Gene therapy

Gene therapy involves the introduction of a gene, in our application a gene encoding for the production of GPR139, into the patient with the goal of causing the patient’s body to manufacture more GPR139. This additional GPR139 will be localized in the cells where GPR139 naturally resides and functions, namely the habenular cells of the central nervous system. The company believes that the habenular cells, fortified with this additional GPR139, will be extra responsive to activation by a pharmaceutical agonist (activator) of GPR139.

We have applied for intellectual property protection for both the GPR139 gene therapy and for combination therapy employing gene therapy and pharmaceutical activation. We are testing the applicability of the novel AAV6.2FF gene delivery platform for mediating efficient neuroprotector transgene expression in the brain. Specifically, we will evaluate expression of the CNS G protein-coupled receptor, GPR139, the dopamine receptor, DRD1A, as well as the serotonin receptor, 5-hydroxytryptamine receptor 4 (5HTR4).
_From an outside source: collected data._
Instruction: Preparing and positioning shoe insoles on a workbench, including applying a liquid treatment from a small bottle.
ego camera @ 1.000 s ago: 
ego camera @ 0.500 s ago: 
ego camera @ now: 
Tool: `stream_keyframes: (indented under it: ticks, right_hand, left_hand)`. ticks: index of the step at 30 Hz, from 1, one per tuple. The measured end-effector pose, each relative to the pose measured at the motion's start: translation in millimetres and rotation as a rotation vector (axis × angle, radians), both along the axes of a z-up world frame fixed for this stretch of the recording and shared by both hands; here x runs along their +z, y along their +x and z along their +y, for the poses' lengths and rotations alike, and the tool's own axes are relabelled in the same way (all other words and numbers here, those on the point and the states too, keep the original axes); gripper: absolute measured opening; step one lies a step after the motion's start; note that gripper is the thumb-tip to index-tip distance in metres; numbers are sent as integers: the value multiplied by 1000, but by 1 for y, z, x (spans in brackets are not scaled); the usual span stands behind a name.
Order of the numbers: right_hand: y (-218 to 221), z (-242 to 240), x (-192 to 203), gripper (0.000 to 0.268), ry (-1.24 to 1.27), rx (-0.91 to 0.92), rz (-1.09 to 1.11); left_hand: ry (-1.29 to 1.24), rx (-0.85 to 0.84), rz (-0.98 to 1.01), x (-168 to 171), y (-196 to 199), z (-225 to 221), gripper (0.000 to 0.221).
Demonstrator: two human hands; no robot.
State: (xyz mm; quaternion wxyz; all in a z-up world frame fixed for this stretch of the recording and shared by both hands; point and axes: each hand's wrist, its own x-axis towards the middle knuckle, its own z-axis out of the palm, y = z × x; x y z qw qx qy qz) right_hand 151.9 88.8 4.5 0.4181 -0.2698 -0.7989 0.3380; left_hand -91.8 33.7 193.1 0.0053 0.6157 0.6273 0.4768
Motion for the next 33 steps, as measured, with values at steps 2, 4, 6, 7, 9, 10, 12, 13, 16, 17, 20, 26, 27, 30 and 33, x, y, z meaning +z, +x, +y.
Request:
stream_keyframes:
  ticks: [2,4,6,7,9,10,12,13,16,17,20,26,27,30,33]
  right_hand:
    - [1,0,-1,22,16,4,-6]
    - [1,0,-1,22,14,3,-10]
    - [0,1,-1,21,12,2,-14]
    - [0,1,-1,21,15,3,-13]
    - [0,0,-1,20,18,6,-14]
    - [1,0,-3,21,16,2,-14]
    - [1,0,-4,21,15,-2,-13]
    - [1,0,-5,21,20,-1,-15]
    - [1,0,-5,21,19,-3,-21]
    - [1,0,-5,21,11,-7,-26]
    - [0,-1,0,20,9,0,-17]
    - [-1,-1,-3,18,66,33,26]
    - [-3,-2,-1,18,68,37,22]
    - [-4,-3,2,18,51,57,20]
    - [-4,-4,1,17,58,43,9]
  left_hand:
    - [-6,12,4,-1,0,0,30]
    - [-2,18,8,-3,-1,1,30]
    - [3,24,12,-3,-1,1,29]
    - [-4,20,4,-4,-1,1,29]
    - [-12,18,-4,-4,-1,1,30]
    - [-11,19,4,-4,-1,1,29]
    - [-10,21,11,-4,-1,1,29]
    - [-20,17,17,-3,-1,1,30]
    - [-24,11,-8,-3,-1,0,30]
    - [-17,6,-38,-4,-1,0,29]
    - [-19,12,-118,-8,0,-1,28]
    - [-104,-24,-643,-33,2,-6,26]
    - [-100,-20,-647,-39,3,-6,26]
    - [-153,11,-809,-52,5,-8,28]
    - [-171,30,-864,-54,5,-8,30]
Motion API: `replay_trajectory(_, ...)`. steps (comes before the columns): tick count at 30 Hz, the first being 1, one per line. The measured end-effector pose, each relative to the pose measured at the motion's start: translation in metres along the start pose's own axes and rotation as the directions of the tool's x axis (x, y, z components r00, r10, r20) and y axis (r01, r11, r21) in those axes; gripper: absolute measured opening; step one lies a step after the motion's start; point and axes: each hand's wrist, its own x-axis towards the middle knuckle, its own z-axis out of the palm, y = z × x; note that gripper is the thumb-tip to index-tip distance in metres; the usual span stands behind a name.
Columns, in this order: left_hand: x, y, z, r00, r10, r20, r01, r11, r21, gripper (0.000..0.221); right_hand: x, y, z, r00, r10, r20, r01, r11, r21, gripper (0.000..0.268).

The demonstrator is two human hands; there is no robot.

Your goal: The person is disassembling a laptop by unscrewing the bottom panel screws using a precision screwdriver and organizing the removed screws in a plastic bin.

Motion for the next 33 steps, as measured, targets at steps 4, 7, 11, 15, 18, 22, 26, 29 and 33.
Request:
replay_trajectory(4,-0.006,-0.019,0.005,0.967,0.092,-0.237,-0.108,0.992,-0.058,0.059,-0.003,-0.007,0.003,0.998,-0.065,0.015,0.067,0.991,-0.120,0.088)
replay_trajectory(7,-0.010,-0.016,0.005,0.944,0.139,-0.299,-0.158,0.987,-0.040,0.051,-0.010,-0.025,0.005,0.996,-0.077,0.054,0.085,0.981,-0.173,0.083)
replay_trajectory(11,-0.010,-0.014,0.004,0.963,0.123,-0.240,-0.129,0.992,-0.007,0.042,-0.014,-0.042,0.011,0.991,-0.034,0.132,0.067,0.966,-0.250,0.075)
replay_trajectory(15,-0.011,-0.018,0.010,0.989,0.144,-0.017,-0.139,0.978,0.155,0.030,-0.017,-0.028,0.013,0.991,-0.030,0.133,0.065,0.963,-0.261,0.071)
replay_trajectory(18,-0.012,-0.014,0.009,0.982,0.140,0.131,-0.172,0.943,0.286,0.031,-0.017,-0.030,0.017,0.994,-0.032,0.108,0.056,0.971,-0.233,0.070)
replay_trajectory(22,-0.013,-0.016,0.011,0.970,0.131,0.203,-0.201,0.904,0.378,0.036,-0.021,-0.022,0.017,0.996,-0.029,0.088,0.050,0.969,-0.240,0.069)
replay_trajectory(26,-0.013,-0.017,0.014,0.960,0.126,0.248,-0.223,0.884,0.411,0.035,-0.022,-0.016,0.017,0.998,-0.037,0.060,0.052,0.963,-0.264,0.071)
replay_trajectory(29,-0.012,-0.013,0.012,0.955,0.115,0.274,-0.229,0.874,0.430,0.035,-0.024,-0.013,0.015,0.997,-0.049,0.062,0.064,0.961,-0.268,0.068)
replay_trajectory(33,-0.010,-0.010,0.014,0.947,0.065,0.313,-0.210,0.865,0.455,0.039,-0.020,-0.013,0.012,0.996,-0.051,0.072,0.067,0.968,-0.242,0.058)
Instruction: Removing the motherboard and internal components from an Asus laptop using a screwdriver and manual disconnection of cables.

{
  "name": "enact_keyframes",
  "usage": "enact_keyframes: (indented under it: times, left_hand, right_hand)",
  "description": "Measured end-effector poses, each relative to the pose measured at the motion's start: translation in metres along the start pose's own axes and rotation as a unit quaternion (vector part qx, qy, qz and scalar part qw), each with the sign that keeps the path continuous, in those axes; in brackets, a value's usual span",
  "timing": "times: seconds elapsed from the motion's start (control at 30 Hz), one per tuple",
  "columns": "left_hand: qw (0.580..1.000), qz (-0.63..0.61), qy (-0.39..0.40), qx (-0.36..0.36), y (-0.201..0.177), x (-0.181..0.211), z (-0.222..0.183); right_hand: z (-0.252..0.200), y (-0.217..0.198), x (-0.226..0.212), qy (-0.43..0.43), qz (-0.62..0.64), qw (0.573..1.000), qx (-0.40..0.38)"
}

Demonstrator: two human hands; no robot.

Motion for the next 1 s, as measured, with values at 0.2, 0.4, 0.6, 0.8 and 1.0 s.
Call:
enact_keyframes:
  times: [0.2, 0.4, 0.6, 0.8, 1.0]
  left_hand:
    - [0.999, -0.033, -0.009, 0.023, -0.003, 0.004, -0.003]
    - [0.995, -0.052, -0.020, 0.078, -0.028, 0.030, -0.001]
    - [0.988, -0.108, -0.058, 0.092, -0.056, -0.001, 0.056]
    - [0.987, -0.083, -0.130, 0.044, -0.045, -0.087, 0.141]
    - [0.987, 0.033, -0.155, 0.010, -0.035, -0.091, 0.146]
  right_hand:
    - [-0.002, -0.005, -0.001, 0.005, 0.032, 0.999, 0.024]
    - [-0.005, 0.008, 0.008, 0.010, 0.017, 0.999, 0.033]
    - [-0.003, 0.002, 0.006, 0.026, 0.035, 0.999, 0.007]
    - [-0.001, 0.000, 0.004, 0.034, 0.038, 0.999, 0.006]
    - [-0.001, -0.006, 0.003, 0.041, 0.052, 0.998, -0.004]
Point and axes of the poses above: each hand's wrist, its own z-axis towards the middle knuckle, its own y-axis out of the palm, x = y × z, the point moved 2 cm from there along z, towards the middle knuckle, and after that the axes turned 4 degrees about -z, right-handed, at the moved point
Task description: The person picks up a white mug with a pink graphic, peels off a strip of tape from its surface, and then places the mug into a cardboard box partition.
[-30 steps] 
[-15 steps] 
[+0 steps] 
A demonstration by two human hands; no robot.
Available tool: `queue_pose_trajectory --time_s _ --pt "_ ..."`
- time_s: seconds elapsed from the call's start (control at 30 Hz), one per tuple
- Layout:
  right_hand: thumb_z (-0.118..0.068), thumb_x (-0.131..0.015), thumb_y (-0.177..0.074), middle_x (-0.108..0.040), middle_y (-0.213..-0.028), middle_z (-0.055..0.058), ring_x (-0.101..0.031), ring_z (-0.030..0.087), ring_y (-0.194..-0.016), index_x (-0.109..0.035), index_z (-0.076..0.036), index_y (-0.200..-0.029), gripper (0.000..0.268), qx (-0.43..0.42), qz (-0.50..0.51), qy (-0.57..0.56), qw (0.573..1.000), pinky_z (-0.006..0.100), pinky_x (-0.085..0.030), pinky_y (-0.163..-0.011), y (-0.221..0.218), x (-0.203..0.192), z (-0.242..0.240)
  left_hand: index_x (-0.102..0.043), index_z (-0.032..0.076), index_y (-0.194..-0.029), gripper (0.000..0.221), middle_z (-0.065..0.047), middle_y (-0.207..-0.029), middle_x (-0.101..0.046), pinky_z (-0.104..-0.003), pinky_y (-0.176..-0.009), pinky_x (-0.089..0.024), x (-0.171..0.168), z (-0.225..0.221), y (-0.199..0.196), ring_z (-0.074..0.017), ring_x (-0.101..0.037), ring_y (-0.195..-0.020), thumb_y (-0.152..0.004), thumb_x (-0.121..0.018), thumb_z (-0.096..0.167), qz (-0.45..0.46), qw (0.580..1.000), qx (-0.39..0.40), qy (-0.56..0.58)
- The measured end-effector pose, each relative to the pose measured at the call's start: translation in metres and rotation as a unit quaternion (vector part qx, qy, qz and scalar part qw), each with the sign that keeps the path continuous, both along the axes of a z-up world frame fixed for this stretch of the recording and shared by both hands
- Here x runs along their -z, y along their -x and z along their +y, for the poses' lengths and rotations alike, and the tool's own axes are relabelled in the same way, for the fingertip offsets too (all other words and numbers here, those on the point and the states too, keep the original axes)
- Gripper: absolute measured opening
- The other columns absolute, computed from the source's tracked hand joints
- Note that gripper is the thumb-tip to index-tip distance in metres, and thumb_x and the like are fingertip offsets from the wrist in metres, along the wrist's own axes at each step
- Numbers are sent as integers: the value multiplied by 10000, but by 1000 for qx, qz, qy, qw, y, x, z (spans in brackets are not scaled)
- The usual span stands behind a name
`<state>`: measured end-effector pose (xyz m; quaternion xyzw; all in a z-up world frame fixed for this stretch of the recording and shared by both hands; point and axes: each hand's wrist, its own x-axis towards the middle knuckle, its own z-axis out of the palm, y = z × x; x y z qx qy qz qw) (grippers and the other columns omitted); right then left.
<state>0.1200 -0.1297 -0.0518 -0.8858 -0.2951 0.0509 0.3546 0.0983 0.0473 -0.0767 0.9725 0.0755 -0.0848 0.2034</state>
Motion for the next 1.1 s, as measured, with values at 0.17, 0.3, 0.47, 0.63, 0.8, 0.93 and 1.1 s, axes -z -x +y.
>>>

The specific objectives of this project are to:

• Synthesize codon and RNA optimized GPR139, DRD1A, and 5HTR4;
• Insert these three neuroreceptor genes into AAV vectors; 
• Perform Western blots to demonstrate the constructs are functional and the proteins are expressed properly;
• Produce high titer AAV vectors expressing GPR139, DRD1A, and 5HTR4;
• Administer the AAV vectors to mice via the intravenous and intracranial routes; and
• Visualize and quantify neuroreceptor gene expression in the brain, liver, lung, heart, kidney, and spleen following intravenous delivery; and
• Visualize and quantify neuroreceptor gene expression in the brain only following intracranial delivery.